Quelques semaines après la réouverture des frontières nigérianes d’avec le Bénin, les premiers acteurs des échanges commerciaux entre les deux pays s’activent pour imprimer une nouvelle dynamique à leurs activités. Dans cette perspective, l’Union des commissionnaires en douanes et transporteurs agréés du Bénin (Ucdtab) soutenue par la Fédération Béninoise des Commissionnaires Agréés en Douanes (Febecad), a organisé ce jeudi 7 janvier, une séance d’échanges avec leurs homologues nigérians afin de faire l’état des lieux après la réouverture des frontières nigérianes et poser les bases de la relance des échanges commerciaux entre les deux pays. En présence des directeurs généraux de la douane béninoise et de Bénin Control, les deux parties ont échangé autour de leurs problèmes mutuels avant de formuler des doléances aux autorités douanières du Bénin.

« Nous sommes ici pour asseoir davantage nos relations avec les autorités douanières du Bénin et les commissionnaires en douanes. Nous souhaitons que les autorités béninoises réduisent les coûts du transit et qu’il y ait plus de sécurité sur l’axe Cotonou-Lagos afin de permettre à nos marchandises de rallier directement le Nigéria sans trop de tracasseries. Ce faisant, les opérateurs nigérians seront nombreux à venir solliciter les services du port de Cotonou », a laissé entendre Bisiriyu Lasisi président de l’Association of Nigéria Licensed Customs Agents. En réponse à ces doléances, les directeurs généraux de la douane béninoise et de Bénin Control ont apaisé leurs hôtes quant à l’engagement du gouvernement et des différents services engagés dans les échanges de transit à leur faciliter la tâche avec des mesures encourageantes. « On nous a gratifiés d’un cadeau et on ne saurait rester indifférents. Si après un an et demi de fermeture et les efforts des uns et des autres, la frontière est rouverte, il était nécessaire qu’on se retrouve entre ‘‘sachants’’ pour évoquer les difficultés et aussi les avantages liés à la relance des activités.

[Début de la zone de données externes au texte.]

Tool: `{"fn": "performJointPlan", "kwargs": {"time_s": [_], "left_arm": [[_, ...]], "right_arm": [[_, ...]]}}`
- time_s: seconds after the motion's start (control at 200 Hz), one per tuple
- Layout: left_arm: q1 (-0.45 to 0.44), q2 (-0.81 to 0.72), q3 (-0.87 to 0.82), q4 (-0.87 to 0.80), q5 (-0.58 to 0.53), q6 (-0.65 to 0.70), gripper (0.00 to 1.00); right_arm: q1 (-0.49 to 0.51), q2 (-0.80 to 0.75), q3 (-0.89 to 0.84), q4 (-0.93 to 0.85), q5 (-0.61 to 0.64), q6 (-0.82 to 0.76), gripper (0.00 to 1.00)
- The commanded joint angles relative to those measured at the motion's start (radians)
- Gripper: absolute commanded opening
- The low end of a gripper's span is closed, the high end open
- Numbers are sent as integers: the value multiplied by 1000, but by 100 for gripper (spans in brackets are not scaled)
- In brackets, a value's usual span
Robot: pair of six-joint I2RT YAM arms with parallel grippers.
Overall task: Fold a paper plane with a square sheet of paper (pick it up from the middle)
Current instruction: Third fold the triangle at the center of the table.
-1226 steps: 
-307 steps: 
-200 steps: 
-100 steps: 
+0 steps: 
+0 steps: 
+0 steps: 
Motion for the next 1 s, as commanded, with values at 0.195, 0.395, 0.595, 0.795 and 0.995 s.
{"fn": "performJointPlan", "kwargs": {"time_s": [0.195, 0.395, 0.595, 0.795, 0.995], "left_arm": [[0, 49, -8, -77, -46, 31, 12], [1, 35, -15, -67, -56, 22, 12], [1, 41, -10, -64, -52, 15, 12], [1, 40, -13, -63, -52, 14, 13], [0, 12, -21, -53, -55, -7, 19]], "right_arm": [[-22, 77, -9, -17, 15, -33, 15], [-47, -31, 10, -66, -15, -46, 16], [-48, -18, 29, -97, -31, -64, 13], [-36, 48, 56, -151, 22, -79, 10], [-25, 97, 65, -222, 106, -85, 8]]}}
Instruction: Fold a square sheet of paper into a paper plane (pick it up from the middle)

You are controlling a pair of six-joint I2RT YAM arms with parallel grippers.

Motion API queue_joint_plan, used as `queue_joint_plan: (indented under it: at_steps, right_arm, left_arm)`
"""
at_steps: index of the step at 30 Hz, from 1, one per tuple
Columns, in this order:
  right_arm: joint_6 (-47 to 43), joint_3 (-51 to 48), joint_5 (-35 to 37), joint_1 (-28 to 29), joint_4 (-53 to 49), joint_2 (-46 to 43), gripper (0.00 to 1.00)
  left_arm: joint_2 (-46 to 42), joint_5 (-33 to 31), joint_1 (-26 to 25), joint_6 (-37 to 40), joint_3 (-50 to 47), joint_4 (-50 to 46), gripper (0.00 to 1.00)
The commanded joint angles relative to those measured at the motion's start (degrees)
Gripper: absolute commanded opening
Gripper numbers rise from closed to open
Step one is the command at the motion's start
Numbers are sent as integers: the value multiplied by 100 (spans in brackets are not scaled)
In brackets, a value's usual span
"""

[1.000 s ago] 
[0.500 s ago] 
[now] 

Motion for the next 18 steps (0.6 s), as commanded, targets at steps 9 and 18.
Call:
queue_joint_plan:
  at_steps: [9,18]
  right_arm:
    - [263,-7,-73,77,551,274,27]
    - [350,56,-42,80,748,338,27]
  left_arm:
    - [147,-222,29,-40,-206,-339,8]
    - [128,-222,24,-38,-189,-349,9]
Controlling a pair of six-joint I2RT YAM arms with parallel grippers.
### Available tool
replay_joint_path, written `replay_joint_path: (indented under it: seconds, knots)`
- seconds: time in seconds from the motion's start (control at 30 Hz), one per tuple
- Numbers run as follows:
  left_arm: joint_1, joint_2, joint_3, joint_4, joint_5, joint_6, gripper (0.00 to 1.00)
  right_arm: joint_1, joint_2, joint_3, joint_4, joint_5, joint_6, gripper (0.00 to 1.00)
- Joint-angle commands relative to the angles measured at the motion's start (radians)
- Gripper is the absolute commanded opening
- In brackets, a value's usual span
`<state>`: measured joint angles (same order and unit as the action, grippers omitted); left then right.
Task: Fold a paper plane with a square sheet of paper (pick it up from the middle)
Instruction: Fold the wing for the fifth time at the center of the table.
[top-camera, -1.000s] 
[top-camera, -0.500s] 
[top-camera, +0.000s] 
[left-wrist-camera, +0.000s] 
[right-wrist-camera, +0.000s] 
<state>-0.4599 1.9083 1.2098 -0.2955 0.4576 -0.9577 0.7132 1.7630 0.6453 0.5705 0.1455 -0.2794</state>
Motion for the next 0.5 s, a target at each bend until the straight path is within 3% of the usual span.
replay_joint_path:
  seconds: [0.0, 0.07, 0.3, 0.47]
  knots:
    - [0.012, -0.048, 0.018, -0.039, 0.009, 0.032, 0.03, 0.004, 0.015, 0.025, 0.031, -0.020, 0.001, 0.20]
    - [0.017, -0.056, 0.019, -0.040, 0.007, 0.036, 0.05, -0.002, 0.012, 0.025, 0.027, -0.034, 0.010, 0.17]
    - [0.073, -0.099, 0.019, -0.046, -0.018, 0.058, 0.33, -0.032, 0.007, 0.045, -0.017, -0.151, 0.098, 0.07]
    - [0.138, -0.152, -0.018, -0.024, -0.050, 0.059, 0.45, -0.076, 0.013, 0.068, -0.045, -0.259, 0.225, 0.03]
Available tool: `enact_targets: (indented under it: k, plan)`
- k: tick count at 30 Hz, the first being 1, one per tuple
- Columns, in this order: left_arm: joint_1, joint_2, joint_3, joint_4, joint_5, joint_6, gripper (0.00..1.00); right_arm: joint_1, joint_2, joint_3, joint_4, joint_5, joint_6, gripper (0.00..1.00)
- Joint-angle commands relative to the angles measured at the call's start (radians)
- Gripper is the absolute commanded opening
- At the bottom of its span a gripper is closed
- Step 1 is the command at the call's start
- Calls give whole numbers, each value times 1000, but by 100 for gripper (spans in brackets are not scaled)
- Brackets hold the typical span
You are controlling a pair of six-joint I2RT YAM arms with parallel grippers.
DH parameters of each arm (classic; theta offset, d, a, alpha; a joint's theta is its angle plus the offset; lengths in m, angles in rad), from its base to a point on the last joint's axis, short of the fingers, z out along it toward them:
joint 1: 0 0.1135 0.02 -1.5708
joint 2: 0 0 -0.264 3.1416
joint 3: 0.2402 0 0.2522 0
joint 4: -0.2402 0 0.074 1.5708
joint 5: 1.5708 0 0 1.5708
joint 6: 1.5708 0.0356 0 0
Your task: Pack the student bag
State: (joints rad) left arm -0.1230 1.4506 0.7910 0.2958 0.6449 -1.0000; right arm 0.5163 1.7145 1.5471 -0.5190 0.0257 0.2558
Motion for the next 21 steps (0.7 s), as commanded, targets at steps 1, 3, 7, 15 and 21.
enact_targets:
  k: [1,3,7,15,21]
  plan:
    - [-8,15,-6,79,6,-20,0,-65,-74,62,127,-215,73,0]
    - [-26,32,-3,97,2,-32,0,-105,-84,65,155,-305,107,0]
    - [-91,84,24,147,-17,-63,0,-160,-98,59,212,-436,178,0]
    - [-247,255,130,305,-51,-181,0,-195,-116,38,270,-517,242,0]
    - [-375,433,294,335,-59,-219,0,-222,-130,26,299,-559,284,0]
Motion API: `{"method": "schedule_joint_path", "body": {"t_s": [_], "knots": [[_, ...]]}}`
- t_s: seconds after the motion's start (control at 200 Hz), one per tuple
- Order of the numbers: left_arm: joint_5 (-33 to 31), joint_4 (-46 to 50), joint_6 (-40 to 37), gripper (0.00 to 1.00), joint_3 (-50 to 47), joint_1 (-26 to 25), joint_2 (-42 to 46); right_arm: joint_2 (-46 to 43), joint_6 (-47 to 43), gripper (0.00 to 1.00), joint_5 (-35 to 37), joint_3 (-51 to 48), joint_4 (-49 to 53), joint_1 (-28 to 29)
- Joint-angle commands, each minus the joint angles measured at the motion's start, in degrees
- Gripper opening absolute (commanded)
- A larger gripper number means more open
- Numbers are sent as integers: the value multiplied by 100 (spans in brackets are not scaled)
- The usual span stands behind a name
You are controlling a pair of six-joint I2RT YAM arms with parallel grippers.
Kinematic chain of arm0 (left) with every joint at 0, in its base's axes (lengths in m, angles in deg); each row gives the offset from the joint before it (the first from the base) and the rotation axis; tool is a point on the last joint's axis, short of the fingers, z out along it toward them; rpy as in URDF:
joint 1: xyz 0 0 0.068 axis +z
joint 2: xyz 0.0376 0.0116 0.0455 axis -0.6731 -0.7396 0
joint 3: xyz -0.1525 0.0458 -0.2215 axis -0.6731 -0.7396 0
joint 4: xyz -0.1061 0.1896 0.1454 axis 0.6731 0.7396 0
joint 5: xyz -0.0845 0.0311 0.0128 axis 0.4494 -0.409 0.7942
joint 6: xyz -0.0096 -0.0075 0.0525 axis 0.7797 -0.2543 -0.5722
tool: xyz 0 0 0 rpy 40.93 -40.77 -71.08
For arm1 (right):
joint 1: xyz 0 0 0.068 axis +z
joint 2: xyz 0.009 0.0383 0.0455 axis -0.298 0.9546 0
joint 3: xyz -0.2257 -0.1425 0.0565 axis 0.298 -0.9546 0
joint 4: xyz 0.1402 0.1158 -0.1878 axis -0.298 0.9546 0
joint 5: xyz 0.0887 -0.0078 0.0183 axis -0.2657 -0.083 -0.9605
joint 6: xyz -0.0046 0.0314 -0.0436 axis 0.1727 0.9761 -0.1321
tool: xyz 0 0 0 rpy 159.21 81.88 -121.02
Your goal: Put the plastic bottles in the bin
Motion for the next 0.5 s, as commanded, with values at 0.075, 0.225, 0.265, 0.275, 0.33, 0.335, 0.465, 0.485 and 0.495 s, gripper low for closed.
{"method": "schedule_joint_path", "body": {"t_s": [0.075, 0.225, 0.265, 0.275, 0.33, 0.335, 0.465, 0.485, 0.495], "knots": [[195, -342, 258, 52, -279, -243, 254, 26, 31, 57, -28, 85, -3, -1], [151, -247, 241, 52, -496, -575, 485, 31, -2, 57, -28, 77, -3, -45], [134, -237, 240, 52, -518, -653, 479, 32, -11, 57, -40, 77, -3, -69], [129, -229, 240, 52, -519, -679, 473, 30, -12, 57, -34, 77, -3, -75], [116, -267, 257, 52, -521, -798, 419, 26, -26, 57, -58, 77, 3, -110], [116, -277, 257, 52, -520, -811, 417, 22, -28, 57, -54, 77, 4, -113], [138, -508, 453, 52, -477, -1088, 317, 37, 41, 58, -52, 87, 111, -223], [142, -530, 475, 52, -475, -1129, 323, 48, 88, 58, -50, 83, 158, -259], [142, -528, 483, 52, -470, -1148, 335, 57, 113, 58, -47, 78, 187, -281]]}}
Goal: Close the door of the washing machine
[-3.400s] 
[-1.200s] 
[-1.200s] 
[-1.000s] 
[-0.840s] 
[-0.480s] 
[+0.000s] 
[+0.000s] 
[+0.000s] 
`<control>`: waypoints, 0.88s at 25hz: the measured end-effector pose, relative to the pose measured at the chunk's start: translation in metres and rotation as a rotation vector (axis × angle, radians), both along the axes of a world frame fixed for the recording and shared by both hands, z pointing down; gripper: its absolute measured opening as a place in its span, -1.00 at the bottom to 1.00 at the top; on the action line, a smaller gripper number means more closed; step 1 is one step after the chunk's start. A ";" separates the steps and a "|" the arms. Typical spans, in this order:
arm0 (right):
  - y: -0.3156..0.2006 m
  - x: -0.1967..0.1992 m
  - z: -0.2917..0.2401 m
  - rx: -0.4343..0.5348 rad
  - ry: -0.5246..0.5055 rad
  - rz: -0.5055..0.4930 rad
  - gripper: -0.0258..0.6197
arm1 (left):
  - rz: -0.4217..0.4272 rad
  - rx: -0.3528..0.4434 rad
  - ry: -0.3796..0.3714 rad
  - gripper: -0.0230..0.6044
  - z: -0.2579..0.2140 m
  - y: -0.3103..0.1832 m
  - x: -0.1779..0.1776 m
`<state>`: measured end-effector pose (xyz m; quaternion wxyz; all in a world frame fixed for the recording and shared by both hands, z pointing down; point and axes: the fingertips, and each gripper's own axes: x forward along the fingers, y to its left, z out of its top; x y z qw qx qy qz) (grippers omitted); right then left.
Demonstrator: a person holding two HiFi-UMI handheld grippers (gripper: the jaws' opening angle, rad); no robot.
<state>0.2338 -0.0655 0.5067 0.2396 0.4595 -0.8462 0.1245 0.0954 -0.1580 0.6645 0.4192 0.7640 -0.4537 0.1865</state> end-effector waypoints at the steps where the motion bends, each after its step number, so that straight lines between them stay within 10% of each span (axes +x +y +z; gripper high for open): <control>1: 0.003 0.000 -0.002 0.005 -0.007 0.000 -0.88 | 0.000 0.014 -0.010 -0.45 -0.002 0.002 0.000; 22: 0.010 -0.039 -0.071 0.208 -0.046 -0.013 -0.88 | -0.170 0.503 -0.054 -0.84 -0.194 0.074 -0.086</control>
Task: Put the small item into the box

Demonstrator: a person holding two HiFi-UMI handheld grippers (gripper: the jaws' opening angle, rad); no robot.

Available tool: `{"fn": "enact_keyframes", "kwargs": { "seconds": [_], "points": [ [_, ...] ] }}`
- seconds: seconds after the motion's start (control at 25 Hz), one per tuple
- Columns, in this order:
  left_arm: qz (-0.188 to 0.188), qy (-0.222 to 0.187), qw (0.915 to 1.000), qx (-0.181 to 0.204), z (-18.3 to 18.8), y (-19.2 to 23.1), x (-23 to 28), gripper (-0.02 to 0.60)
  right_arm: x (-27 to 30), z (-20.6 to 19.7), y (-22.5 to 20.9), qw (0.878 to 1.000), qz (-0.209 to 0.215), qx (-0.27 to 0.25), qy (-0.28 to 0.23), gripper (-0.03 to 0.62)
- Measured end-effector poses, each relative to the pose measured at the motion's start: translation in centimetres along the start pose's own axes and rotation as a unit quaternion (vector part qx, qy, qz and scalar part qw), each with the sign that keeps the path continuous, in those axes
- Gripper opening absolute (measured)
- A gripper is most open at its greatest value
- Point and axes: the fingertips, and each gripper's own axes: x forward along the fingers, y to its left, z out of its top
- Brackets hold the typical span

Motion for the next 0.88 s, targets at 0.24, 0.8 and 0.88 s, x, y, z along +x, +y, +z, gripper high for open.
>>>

Certes, le courrier qui nous a notifié la réouverture des frontières précise déjà comment les formalités de transit vont s’opérer. Cependant, il y a beaucoup d’avantages qui sont offerts désormais et cela évitera les longs fils qu’on observait pour le dépotage des conteneurs au port et facilitera la fluidité entre nos deux frontières », a déclaré le directeur général de la Douane et des Droits Indirects, le Colonel Charles Inoussa SACCA. Ses propos ont été renchéris par le directeur de Bénin control Gwendal Euzen qui a insisté sur le système de tracking piloté par sa structure afin d’éviter les détournements, vols ou autres déconvenues qui surviendraient sur le trajet.

Après avoir religieusement écouté les détails à eux fournis par le patron des disciples de saint Matthieu, les opérateurs béninois et nigérians sont repartis satisfaits des dispositions annoncées et s’engagent d’ores et déjà à battre des records dans les échanges commerciaux au cours de cette année 2021. ‘’Nous allons discuter prochainement avec toutes les autres parties prenantes afin de voir ensemble comment tirer profit de toutes ces mesures annoncées et la réouverture des frontières’’ a affirmé Judes Fagbémi, secrétaire général de la Febecad.